Совсем юный мальчик в рубахе, кюлотах и с босыми ногами скорчился в свете сальной свечи на убогой постели, длинные волосы прекрасного рыжего цвета метались по подушке, кое-где сбиваясь в колтун.
– Мышьяк, – сказал я. – Клянусь святым Полом, он же вульгарно отравился! С какой стати?
Мальчик пытался что-то объяснить. Чёрт нас всех побери, он пробовал даже улыбнуться навстречу, но губы тотчас свело пароксизмом, как и всё тело. Я вопросительно поглядел на него, на брата.
– Твоё решение, – пробормотал он.
Тогда я уселся рядом на ложе, притянул юнца за плечи, откинул ему голову и без особых церемоний кольнул клыками под челюсть, вводя свой натурный опиат.
– Боль ты так снимешь, конвульсии – нет, – передал мне Гуди. – Притом на этой стадии он полностью обречён. Кончай уж без затей.

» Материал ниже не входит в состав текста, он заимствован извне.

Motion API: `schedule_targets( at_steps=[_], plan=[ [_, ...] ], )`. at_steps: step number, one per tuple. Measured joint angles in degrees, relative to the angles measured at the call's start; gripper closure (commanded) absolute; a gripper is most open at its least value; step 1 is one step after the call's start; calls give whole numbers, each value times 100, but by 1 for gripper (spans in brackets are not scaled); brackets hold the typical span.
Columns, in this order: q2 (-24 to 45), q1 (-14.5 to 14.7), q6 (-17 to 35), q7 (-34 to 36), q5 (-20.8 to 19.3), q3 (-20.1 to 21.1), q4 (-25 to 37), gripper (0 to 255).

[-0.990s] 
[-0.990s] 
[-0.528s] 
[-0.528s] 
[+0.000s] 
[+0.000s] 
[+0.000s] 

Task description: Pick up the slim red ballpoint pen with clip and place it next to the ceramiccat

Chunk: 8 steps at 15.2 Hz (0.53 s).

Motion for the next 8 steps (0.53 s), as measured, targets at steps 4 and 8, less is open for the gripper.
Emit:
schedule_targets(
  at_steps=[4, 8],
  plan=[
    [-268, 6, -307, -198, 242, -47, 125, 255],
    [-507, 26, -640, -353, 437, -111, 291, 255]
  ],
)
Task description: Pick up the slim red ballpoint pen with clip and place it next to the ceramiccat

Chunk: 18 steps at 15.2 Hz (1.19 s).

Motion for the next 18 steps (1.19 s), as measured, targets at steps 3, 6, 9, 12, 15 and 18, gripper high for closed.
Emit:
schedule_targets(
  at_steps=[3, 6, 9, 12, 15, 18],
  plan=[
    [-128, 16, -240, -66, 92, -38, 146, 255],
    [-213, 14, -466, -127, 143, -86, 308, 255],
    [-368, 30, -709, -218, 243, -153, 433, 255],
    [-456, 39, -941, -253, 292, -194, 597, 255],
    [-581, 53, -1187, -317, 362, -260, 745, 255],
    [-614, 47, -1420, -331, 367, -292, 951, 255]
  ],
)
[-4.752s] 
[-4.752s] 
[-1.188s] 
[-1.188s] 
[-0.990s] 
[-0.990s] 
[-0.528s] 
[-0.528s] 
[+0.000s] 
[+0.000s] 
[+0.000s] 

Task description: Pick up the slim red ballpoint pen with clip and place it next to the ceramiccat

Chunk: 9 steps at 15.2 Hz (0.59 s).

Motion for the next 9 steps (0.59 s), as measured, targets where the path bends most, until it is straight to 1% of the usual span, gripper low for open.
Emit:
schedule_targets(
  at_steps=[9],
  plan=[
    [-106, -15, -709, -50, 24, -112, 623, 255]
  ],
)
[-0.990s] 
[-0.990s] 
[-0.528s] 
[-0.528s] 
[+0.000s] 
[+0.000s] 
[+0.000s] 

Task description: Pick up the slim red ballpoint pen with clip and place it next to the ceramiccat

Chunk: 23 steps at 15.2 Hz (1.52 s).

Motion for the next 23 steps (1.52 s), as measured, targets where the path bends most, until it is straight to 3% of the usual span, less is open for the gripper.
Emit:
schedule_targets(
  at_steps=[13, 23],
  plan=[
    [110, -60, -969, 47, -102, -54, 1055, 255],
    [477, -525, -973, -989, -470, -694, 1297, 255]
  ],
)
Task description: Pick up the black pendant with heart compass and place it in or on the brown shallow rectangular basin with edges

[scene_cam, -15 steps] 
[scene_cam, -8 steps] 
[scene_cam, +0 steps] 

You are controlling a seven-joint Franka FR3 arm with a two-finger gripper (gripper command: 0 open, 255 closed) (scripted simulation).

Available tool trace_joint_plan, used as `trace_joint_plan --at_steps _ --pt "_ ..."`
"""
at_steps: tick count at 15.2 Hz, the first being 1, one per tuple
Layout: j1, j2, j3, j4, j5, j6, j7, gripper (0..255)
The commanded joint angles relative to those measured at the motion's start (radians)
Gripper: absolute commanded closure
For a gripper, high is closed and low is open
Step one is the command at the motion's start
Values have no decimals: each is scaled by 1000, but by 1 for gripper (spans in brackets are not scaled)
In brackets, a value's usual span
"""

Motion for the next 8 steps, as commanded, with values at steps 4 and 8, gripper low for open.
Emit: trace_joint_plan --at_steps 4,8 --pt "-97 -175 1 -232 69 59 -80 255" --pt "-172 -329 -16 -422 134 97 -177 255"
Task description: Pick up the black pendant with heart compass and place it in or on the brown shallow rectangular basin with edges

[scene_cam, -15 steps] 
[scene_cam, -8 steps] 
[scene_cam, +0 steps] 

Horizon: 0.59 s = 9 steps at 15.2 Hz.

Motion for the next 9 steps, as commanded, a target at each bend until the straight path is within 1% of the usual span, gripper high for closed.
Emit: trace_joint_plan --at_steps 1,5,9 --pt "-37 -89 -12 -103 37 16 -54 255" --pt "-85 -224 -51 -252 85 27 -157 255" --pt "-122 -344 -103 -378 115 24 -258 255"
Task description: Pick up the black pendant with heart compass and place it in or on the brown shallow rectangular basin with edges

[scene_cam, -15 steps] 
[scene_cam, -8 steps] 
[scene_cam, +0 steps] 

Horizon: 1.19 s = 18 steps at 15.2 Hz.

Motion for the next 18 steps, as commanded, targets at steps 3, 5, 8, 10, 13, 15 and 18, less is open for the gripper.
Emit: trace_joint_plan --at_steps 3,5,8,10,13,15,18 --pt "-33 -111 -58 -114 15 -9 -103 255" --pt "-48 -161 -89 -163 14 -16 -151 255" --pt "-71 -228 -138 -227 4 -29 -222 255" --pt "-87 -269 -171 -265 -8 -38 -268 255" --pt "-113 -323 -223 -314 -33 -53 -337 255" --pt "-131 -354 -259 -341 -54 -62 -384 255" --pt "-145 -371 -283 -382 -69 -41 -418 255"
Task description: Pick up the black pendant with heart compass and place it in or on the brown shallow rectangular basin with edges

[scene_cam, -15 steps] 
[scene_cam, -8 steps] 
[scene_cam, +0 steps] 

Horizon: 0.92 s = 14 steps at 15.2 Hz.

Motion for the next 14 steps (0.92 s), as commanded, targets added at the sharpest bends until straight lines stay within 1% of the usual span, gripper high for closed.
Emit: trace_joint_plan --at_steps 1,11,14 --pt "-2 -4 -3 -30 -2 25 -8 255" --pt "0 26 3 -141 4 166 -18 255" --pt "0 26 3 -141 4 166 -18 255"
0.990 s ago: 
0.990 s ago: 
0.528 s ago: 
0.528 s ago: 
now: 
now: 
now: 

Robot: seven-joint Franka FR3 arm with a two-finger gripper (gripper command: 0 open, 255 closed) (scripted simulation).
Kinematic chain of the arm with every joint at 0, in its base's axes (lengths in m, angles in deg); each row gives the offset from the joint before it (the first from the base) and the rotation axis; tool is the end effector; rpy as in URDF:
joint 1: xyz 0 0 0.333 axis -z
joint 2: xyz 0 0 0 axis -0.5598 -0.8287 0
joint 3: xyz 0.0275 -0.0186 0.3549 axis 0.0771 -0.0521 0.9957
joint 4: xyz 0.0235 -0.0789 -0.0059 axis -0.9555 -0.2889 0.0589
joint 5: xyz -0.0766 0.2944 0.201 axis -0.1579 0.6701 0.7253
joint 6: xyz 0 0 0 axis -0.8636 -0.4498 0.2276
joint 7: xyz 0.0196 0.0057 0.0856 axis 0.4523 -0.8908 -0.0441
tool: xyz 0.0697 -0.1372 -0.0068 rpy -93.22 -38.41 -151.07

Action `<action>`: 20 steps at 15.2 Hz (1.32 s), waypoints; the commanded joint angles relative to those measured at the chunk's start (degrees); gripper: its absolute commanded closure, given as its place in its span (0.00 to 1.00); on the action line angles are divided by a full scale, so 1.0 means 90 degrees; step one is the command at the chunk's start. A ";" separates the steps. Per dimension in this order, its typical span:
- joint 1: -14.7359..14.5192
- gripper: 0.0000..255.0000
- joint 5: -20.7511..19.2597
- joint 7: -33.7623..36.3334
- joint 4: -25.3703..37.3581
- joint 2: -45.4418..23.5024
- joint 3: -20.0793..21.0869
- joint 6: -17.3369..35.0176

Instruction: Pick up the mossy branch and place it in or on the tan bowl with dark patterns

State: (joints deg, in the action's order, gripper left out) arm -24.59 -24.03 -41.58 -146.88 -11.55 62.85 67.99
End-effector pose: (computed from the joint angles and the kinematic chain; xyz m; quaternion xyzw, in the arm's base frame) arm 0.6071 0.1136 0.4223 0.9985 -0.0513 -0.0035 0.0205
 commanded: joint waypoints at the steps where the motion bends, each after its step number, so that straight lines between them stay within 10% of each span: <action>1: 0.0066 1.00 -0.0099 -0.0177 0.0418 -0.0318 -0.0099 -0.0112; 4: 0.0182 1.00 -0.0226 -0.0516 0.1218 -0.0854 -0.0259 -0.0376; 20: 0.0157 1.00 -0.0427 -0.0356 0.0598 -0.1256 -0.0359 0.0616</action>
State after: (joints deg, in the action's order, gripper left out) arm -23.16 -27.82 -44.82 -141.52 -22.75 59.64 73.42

– Я хочу знать, – пробормотал я вслух, на миг оторвавшись от своей работы. – Керл, я хочу знать, что с тобой случилось.
Почему я употребил это простонародное и не очень британское обращение? Керл – не юноша, а паренёк? Но мальчик на миг пришёл в чувство и вцепился в меня, пытаясь себя сдержать.
– Т-том.
– Знаю, – успокоил я, – Томас Чаттертон. Не говори пока, ладно? Не тужься.
– Т-ты так йу-ун.
– Молодой, почти как ты, ну да.
Во что бы то ни стало мы должны его развязать, думал я, это, вопреки суеверию, не сделает из Томаса наше с Гудбрандом подобие. Напротив, уменьшит то, что осталось от его смертного бытия.
И моего почти бессмертного.
Я прислонил свои губы к его рту (проклятый, невыносимый чесночный дух, вот уж тут легенда не соврала!) и стал с силой вдыхать внутрь насыщенный своей кровью воздух. Словно утопленнику. Где-то внутри меня – в лёгких, в печени? – лопались мелкие сосуды, во рту запахло гарью и железом, но это было неважно.
– Погоди, – сказал брат. – Ты сейчас до того себя вымотаешь, что сам ляжешь костьми.
Отстранил меня и начал делать то же, что я, но с куда бо́льшим успехом. Томас чуть обмяк и повис на наших руках, сердце забилось неторопливо и ровно, глаза прояснели.
– Ну, веди Ритуал, – Гуди высоко уложил мальчика на подушки и кивнул мне, чуть кривя губы.
Я набрал воздуха в израненную грудь.
– Это моя плата – задавать вопросы, Том, ты об этом знаешь, – сказал я. – И плата необременительная. Если ты собрался пойти на попятный, тебе только и надо было, что попросить. Почему?
– Теперь мне куда легче говорить, – он снова улыбнулся. – Об этом тоже. Сам виноват.
Он чуть закашлялся, но потом продолжил.
– Я… я пишу стихи. Хорошие, правда-правда. На старинный манер, как у мастера Макферсона в его «Песнях Оссиана». Меня крепко били за подлог. Что я прикрылся одним старым монахом. Но потом кое-как обошлось. Пришли небольшие деньги. Жить можно было и в нищете. Но… тут я в придачу заболел. Стыдной хворью.
– Люэс?
– Гонорея. Даже без весомой причины. Через чужую грязь, как малое дитя.